* _Work item_
Copy out the data word for word, without any of its pictures.

* _Given material_
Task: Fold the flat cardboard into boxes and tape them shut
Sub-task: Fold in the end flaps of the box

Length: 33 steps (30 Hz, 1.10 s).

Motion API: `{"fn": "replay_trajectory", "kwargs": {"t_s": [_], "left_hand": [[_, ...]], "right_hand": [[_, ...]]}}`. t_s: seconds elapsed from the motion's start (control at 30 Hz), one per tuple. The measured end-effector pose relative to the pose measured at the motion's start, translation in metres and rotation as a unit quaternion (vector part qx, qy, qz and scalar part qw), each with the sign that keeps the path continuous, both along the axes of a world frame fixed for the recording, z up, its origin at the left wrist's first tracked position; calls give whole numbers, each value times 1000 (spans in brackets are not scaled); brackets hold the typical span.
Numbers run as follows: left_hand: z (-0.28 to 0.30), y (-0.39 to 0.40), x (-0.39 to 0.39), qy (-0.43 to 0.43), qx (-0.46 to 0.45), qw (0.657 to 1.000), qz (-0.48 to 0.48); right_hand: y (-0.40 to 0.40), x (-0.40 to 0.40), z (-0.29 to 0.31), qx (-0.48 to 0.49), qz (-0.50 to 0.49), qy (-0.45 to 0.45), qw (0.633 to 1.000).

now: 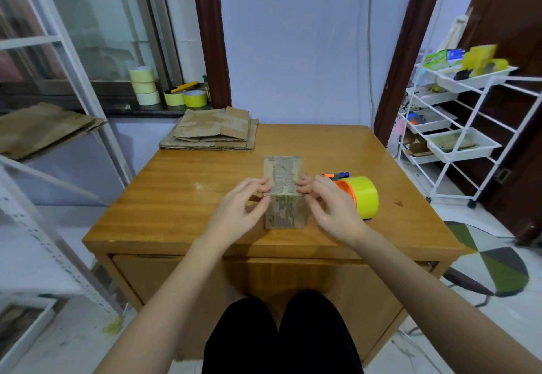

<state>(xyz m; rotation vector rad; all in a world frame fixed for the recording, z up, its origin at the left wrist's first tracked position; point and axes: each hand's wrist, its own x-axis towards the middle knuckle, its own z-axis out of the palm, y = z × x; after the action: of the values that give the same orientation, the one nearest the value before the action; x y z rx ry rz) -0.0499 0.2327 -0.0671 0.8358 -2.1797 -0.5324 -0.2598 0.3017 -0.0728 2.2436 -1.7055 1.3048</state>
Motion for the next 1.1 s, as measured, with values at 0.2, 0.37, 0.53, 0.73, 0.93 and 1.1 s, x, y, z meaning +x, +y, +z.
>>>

* _Completed task_
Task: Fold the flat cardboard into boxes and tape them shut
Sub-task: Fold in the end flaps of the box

Length: 33 steps (30 Hz, 1.10 s).

Motion API: `{"fn": "replay_trajectory", "kwargs": {"t_s": [_], "left_hand": [[_, ...]], "right_hand": [[_, ...]]}}`. t_s: seconds elapsed from the motion's start (control at 30 Hz), one per tuple. The measured end-effector pose relative to the pose measured at the motion's start, translation in metres and rotation as a unit quaternion (vector part qx, qy, qz and scalar part qw), each with the sign that keeps the path continuous, both along the axes of a world frame fixed for the recording, z up, its origin at the left wrist's first tracked position; calls give whole numbers, each value times 1000 (spans in brackets are not scaled); brackets hold the typical span.
Numbers run as follows: left_hand: z (-0.28 to 0.30), y (-0.39 to 0.40), x (-0.39 to 0.39), qy (-0.43 to 0.43), qx (-0.46 to 0.45), qw (0.657 to 1.000), qz (-0.48 to 0.48); right_hand: y (-0.40 to 0.40), x (-0.40 to 0.40), z (-0.29 to 0.31), qx (-0.48 to 0.49), qz (-0.50 to 0.49), qy (-0.45 to 0.45), qw (0.633 to 1.000).

now: 

<state>(xyz m; rotation vector rad; all in a world frame fixed for the recording, z up, its origin at the left wrist's first tracked position; point and axes: each hand's wrist, its own x-axis towards the middle knuckle, its own z-axis out of the palm, y = z × x; after the action: of the values that give the same orientation, the one nearest the value before the action; x y z rx ry rz) -0.0499 0.2327 -0.0671 0.8358 -2.1797 -0.5324 -0.2598 0.3017 -0.0728 2.2436 -1.7055 1.3048</state>
Motion for the next 1.1 s, as measured, with values at 0.2, 0.37, 0.53, 0.73, 0.93 and 1.1 s, x, y, z meaning +x, +y, +z.
>>>

No additional lines are needed for this answer.